▸ **Work to complete**
Exactly as written, transcribe the data from its opening line through the line containing "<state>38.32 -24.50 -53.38". Leave every picture out.

::::

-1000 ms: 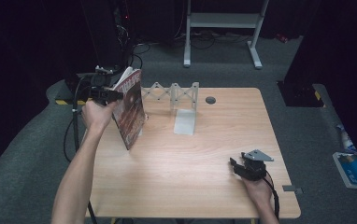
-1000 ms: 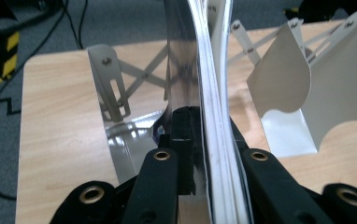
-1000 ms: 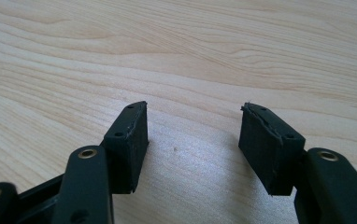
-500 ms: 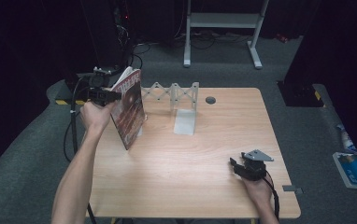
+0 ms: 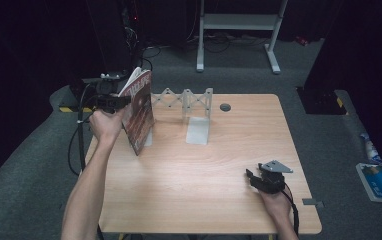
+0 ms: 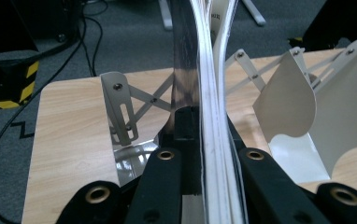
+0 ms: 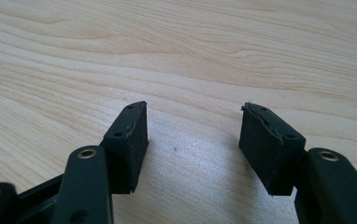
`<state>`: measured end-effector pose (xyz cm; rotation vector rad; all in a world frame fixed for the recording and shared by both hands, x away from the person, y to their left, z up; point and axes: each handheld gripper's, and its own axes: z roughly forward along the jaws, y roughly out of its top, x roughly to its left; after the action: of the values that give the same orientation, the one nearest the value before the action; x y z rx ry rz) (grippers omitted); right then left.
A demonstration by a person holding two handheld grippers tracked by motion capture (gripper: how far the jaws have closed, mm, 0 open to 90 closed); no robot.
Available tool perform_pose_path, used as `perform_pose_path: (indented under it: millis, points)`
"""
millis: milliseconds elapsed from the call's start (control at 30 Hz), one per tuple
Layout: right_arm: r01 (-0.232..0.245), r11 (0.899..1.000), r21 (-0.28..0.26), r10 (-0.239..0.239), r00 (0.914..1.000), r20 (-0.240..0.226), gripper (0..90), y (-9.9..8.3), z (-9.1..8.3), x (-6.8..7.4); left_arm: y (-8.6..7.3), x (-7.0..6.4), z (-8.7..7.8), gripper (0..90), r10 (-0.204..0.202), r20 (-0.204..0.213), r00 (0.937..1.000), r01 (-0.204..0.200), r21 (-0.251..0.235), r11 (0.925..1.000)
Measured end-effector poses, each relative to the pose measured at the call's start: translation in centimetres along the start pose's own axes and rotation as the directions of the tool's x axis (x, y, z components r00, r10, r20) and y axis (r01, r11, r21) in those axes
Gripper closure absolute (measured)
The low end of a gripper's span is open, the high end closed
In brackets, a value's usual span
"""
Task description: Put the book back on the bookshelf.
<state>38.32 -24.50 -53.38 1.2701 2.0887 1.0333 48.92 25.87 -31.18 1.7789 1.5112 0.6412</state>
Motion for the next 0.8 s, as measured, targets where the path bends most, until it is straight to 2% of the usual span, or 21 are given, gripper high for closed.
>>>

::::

▸ **The answer**
-1000 ms: 
-1000 ms: 
-1000 ms: 
-500 ms: 
+0 ms: 
+0 ms: 
+0 ms: 
`<state>`: measured end-effector pose (xyz cm; rotation vector rad; all in a world frame fixed for the recording and shared by both hands, x away from the person, y to their left, z up; point and axes: each handheld gripper's, and its own axes: z roughly forward along the jaws, y roughly out of its top, x roughly to its left; after the action: of the values that give the same orientation, the one nearest the value before the action; x y z rx ry rz) (grippers omitted); right then left.
A demonstration by a person holding two handheld grippers tracked by motion capture (gripper: how far the jaws have closed, mm, 0 open to 90 closed); no robot.
Available tool perform_pose_path, used as `perform_pose_path: (indented under it: millis, points)`
"""
millis: milliseconds elapsed from the call's start (control at 30 Hz), one per tuple
Layout: right_arm: r01 (-0.232..0.245), r11 (0.899..1.000), r21 (-0.28..0.26), r10 (-0.239..0.239), r00 (0.914..1.000), r20 (-0.240..0.226), gripper (0..90), y (-9.9..8.3), z (-9.1..8.3), x (-6.8..7.4); left_arm: y (-8.6..7.3), x (-7.0..6.4), z (-8.7..7.8), gripper (0..90), r10 (-0.204..0.202), r20 (-0.204..0.213), r00 (0.937..1.000), r01 (-0.204..0.200), r21 (-0.251..0.235), r11 (0.925..1.000)
Measured end-effector poses, each relative to the pose measured at the call's start: translation in centimetres along the start pose's own axes and rotation as the directions of the tool's x axis (x, y, z components r00, r10, r20) and y axis (r01, r11, r21) in those axes
Gripper closure absolute (measured)
The low end of a gripper's span is open, the high end closed
In brackets, a value's usual span
"""
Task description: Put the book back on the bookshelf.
<state>38.32 -24.50 -53.38 1.2701 2.0887 1.0333 48.92 25.87 -31.18 1.7789 1.5112 0.6412</state>

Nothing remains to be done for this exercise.